→ **Work item**:
Every line from the beginning of the data through the line containing "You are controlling" should be reproduced exactly, and no further lines should be output.

→ **Source material**:

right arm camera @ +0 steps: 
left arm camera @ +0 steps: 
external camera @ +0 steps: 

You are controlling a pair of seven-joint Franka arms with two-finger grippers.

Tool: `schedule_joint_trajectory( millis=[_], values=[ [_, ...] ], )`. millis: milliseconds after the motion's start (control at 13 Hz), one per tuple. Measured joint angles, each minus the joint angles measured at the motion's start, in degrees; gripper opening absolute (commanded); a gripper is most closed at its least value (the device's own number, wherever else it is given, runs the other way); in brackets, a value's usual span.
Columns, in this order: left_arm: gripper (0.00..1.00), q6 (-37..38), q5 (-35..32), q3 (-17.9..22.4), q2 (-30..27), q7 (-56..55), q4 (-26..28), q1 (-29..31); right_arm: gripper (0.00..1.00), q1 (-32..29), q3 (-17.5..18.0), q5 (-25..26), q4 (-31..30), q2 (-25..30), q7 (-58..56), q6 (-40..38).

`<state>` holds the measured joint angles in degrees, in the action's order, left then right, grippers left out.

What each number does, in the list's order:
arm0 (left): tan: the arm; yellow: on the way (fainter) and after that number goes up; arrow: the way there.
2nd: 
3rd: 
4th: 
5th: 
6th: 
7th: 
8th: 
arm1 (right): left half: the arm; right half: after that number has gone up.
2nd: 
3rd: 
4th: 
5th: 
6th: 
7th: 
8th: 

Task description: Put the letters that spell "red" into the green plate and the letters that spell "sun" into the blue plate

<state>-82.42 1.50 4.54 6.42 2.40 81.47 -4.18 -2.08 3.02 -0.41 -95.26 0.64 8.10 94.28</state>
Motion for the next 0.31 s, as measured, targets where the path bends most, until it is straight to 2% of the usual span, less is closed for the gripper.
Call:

→ **Response area**:
right arm camera @ +0 steps: 
left arm camera @ +0 steps: 
external camera @ +0 steps: 

You are controlling a pair of seven-joint Franka arms with two-finger grippers.

The answer has nothing more to it.